The cover for issue 55 of Oncotarget features Figure 3, “Romidepsin exhibits anti-tumor effect in xenograft model of DDLPS,” by Seligson, et al.
Here the researchers present in silico, in vitro, and mouse xenograft studies that suggest that specifically targeting HDAC2 reduces MDM2 expression and has anti-tumor affects in DDLPS. In a murine DDLPS xenograft model, romidepsin reduced tumor growth and lowered tumor MDM2 expression.
Taken together, their data supports the hypothesis that targeting HDAC2 may represent a potential strategy to modulate MDM2 expression in DDLPS.
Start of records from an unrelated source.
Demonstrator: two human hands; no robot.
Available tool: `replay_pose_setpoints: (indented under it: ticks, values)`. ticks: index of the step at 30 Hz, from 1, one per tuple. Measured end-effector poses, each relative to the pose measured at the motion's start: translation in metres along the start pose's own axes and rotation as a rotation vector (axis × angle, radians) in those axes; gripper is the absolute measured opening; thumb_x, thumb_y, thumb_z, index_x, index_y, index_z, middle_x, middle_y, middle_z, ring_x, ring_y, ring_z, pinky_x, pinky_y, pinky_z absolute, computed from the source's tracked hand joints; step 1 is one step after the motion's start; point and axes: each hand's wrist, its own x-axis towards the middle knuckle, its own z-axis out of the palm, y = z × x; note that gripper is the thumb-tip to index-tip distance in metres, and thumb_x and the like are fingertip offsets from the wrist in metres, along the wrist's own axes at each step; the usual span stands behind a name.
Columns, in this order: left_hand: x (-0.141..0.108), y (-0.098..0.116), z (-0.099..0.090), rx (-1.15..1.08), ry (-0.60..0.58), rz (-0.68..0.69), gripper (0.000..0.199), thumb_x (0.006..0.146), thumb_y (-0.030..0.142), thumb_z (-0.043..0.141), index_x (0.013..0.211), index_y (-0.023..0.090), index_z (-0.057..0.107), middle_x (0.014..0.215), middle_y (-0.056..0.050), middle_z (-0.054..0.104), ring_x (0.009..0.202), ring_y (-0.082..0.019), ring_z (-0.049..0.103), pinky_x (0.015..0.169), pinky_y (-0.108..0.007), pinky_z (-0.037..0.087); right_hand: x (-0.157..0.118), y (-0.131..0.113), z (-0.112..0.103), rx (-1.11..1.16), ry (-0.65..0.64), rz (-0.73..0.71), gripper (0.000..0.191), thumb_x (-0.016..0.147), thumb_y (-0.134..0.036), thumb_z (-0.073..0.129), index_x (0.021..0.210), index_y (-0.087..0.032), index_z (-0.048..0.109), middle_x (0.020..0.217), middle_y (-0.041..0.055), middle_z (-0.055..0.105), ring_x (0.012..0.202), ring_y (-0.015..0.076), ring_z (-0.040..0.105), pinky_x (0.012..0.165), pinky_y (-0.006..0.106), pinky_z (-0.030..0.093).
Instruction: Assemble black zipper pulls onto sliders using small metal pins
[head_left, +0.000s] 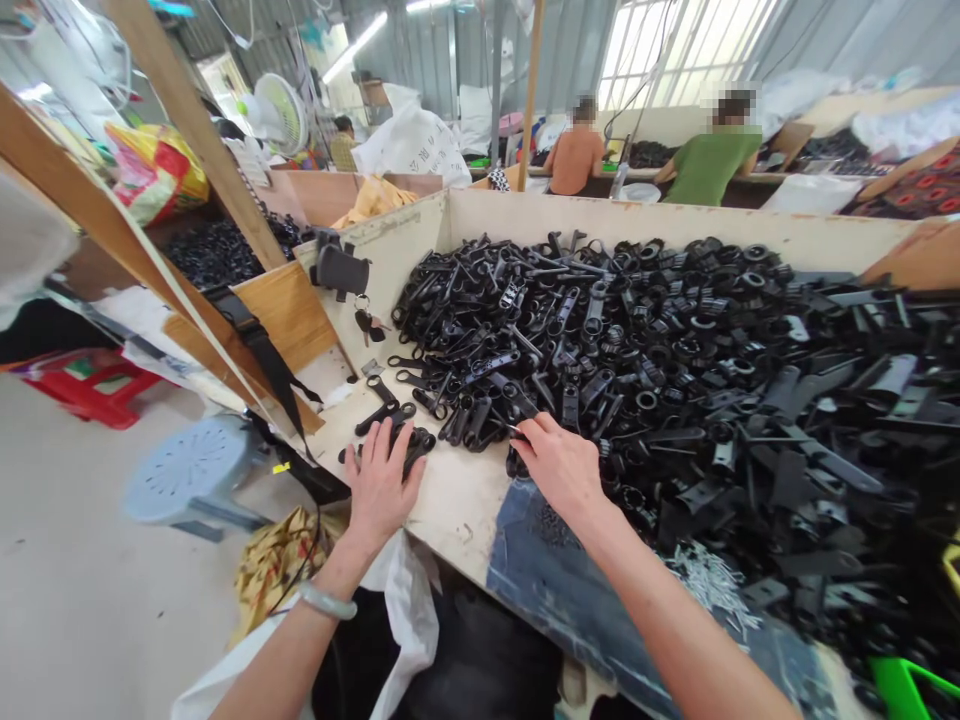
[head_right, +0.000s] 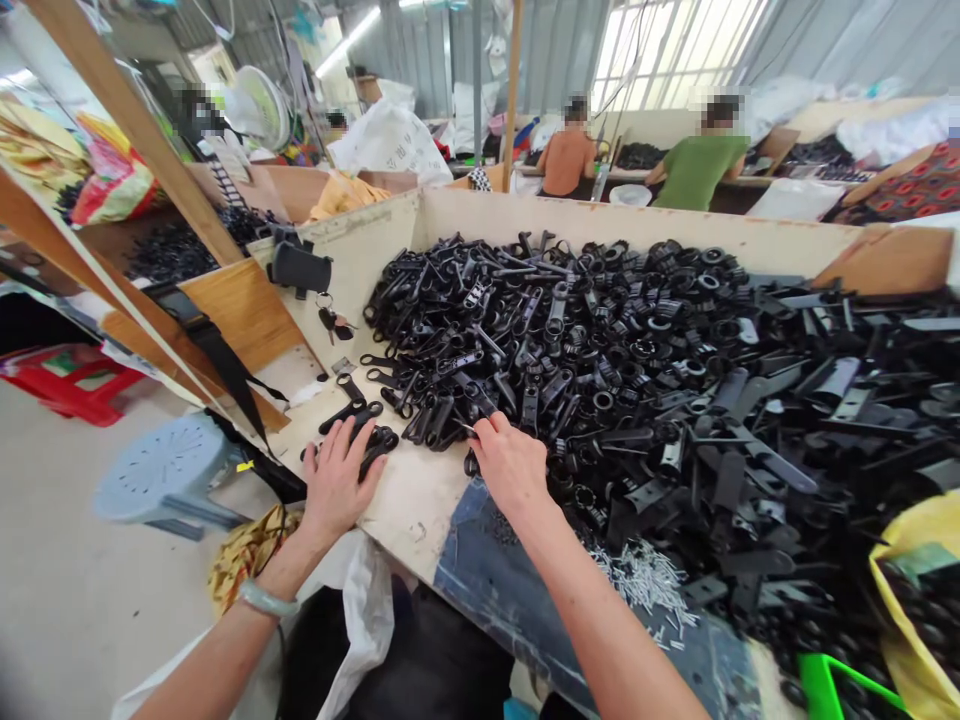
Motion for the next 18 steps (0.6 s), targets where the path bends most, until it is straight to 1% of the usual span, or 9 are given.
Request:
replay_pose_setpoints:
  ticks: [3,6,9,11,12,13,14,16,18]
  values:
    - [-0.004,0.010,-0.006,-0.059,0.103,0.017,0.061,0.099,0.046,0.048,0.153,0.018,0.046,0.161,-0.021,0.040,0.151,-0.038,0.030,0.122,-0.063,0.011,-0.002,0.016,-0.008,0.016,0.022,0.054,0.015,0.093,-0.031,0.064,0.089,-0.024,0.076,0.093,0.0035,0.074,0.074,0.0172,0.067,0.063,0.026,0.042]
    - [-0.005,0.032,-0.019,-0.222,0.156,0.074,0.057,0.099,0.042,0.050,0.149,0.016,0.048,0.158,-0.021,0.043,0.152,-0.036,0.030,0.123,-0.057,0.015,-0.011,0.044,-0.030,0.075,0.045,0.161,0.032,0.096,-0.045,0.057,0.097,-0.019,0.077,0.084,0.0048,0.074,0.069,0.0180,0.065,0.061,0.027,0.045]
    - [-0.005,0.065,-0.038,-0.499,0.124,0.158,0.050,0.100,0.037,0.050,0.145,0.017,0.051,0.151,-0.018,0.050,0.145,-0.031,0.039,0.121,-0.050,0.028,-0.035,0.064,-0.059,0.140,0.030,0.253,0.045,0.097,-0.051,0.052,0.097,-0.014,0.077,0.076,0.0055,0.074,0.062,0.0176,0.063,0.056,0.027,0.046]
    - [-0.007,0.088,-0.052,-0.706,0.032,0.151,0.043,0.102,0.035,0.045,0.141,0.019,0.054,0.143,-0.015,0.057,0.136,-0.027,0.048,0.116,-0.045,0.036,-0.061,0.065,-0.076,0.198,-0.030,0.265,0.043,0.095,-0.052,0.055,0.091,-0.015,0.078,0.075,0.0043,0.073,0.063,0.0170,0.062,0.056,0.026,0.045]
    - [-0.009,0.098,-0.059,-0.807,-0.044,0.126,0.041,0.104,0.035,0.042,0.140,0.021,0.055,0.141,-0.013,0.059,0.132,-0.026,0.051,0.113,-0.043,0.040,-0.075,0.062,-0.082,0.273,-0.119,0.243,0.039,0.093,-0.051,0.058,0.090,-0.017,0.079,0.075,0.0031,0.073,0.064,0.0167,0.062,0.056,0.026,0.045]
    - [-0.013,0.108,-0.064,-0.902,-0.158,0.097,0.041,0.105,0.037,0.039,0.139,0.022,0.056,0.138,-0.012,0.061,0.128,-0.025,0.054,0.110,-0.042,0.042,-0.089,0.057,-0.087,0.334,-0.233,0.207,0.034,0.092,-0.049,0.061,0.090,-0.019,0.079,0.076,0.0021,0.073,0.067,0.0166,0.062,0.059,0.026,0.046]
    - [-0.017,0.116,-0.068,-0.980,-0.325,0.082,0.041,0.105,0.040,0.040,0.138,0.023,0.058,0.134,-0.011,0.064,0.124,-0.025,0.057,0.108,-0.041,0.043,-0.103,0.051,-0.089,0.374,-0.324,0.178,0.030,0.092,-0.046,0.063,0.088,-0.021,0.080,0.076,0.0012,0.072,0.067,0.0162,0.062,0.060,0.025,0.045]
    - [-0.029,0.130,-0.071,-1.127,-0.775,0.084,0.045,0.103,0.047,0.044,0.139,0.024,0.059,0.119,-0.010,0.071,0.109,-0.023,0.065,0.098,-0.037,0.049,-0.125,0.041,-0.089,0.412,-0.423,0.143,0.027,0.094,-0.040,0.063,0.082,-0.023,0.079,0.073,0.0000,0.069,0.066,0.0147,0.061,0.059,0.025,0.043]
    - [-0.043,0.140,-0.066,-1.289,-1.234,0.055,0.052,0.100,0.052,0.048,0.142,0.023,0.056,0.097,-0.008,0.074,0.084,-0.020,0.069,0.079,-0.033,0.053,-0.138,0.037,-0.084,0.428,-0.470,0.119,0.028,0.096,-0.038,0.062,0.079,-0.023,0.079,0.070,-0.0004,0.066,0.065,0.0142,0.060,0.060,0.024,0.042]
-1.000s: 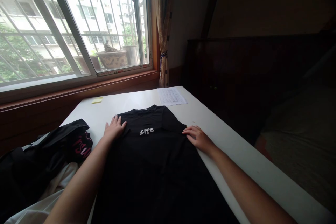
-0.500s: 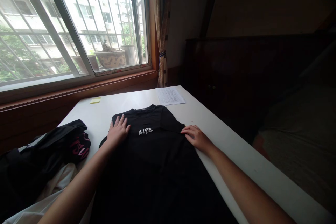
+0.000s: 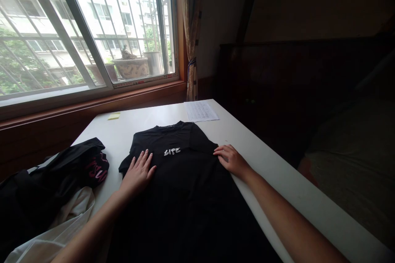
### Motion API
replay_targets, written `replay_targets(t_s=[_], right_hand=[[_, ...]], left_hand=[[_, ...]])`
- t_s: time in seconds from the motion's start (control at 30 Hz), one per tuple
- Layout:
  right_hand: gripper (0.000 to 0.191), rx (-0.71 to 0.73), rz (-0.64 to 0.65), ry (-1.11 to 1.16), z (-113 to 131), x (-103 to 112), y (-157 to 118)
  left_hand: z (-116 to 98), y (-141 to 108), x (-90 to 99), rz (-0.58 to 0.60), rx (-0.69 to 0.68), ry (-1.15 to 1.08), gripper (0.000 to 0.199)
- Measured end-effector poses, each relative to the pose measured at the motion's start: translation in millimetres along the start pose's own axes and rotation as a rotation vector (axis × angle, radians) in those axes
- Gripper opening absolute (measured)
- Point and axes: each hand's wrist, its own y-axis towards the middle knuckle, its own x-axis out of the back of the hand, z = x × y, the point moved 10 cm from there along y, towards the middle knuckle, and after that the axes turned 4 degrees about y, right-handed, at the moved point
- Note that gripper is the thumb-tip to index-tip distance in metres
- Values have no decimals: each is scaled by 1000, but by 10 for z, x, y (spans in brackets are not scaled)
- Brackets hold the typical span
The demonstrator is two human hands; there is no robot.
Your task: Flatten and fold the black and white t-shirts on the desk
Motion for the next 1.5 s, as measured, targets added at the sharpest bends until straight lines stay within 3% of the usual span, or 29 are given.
replay_targets(t_s=[0.13,0.2,0.33,0.4,0.5,0.6,0.87,1.0,1.13,1.27,1.5], right_hand=[[26,9,3,-14,-7,-12,3],[26,5,8,-17,-15,-20,1],[25,0,12,-26,-19,-27,-5],[25,0,14,-26,-15,-27,-6],[26,-2,16,-23,-6,-23,-3],[25,-2,15,-25,3,-19,-1],[23,-19,6,-37,2,7,42],[23,-11,14,4,232,-39,222],[21,19,113,120,706,-352,538],[22,19,221,190,1162,-867,946],[36,-182,373,126,1397,-1810,1520]], left_hand=[[-151,-336,-15,13,-150,-124,66],[-124,-427,102,-34,-204,-198,62],[282,-460,531,-304,-82,-104,52],[483,-434,637,-335,6,12,49],[623,-362,672,-263,56,143,41],[597,-295,723,-234,30,188,25],[669,-304,822,-348,132,122,25],[761,-444,734,-402,125,69,27],[988,-516,597,-444,164,-127,43],[1122,-484,473,-451,196,-272,37],[1055,-498,490,-474,194,-266,17]])
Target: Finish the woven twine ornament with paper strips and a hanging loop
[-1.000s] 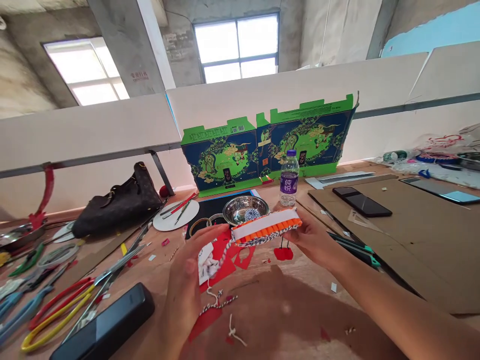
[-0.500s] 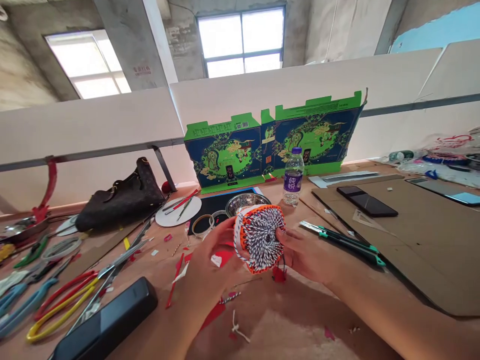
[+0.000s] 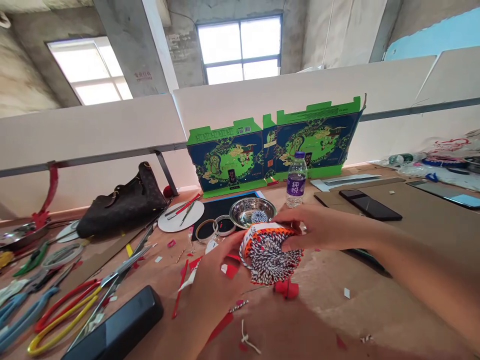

Dr. James L. Chen from the Department of Pharmacy, The Ohio State University Wexner Medical Center and Comprehensive Cancer Center, Columbus, Ohio, USA and the Division of Medical Oncology, Department of Internal Medicine, The Ohio State University, Columbus, Ohio, USA said, “Dedifferentiated liposarcoma is a highly morbid mesenchymal tumor accounting for approximately 20% of all soft-tissue sarcomas”
MDM2 degrades p53, thus, an amplification in MDM2 results in reduced p53 activity and a shift towards pro-survival pathways.
The author’s previous work has demonstrated that the amplification of MDM2 is directly tied to biological activity and clinical response to chemotherapy in this disease; furthermore, eliminating or reducing MDM2 activity may reduce of the oncogenicity of DDLPS tumors.
A primary strategy to target MDM2 in DDLPS has been to sterically inhibit the ability of MDM2 to bind p53.
Results presented here suggest that inhibition of HDAC2, specifically utilizing the HDAC1/2 inhibitor romidepsin, reduces MDM2 expression and promotes apoptosis in DDLPS.